Let me start off by saying that it’s important to note that the timeframe from the Crimean War to World War I was a time of rapid military advancement. In that time, militaries went from Napoleonic weapons and tactics to dispersed formations and and automatic weapons, so pretty much any conflict saw a new technology or idea being used. As such, anything and everything was being reported.
The ACW for example saw a fair share of interest from the British. Officers often time took leave to observe the conflicts and what they wrote about influencers various fields of the British military. An example of this is that Canada saw two reviews of its military defense during the duration of the war.[1] The British observers also wrote about the changes in tactics. The old dense formations were rendered obsolete by the increase in firepower and infantry now had to disperse or take cover behind increasing amounts of fortifications.[2]

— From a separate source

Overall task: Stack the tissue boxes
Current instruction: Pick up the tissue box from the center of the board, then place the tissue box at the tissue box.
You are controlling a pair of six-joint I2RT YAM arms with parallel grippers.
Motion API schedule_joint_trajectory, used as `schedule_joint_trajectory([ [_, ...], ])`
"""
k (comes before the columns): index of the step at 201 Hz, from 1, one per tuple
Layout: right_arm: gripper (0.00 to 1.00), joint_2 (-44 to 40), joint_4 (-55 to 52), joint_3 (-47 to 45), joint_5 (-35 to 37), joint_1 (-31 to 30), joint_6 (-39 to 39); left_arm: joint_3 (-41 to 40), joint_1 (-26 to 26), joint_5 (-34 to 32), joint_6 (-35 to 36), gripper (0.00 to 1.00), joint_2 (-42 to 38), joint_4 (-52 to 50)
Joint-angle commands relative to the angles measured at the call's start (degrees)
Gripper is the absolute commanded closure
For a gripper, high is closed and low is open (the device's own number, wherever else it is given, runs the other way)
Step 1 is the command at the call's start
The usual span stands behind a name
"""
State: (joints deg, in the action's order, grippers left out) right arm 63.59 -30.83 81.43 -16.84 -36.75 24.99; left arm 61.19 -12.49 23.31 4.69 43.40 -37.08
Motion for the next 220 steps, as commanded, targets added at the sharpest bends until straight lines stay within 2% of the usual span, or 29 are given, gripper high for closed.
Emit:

To see the level some of these reports could go into, one has but to look at the various sections in Reports on Military Operations in South Africa and China written by US military personnel. In the China portion, there are reports for every nation that participated in the Boxer Rebellion. To use the report on the Japanese as an example, it looks at how many and what type of entrenching tools were carried( 2/3 of the infantry carried a shovel with a 7 in. by 7 in. blade and 1 foot handle), rations used (36 ounces of rice, 4 ounces of meat, and 4 ounces of veggies), and even pay (corporals got paid 1 yen 80 sen in war time).[3] such reports helped to serve as a gage for where one’s own military was in relations to others and if there was anything that could be adopted.
Moving on to the Russo-Japanese War, this got a lot of attention from both observers and non-observers. Probably one of the more famous non-observers was Sir Julian Corbett who wrote the British War Offices official report on the naval action of the conflict. Six years later, Corbett would publish Some Principles of Maritime Strategy, one of the great treatises on naval warfare, alongside A.T. Mahan’s The Influence of Sea Power upon History: 1660–1783. Other works by non-observers included “Lessons to be Learnt from the Siege of Port Arthur as Regards R.E. Work” in the Journal of the United Service Institution of India and “A New Tactical System applied to the Russo-Japanese War” published by Norwegian Admiral Jacob Børresen in a British journal. In regards to the actual observers, it should be noted that many went on the serve in key positions during WWI, most famous of which is undoubtedly John Pershing.
It should also be noted that observers were not just limited to wars. On the American side, one of the more famous post-ACW observers was Emory Upton. One of his earliest observations of foreign militaries was when he left his ailing wife during their honeymoon in France to see maneuvers of the French military.[4] However, his most famous observations started in 1872 when he and a group of other US Army officers left California to study the militaries of various nations. His trip took him to Japan, China, British India, Persia, Russia, Italy, Germany, Austria-Hungary, France, and England. He then published his findings in The Armies of Asia and Europe, 1878.
[1] Somerville, Michael Bull Eun to Boer War: How the American Civil War changed the British Army, pg 42.
[2] Somerville, Bull Run to Boer War, 210.
[3] Major Muir, Charles “Reports on Japanese Troops in North China” in Reports on Military Operations in South Africa and China, pg 359-360.
[4] Fitzpatrick, David, Emory Upton: Misunderstood Reformer, pg 100.